• Work instruction:
Ignore the pictures in the data below and set down exactly the lines from its first line through the line containing "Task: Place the".

• Dataset extract:
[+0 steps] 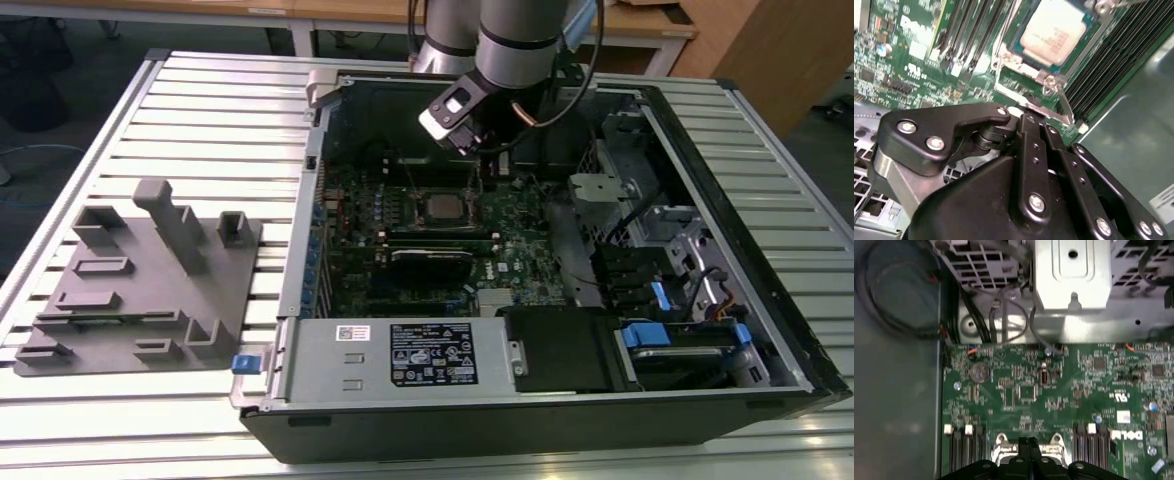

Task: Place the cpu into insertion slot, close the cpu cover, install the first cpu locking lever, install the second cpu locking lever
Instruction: 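Close the cpu cover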

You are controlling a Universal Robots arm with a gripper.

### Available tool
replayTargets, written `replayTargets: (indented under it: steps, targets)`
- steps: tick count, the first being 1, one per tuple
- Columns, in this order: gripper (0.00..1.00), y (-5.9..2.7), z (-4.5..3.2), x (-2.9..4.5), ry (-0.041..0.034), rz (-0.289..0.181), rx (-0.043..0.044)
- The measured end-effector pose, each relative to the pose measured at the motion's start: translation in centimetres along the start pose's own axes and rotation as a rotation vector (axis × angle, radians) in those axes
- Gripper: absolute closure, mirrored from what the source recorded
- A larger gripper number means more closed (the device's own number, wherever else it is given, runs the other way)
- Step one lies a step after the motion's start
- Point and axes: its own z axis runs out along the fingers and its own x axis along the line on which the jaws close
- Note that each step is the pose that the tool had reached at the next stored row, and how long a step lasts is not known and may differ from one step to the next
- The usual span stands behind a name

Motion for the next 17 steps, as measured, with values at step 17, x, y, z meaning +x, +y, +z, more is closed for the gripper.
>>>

• Task response:
[+0 steps] 

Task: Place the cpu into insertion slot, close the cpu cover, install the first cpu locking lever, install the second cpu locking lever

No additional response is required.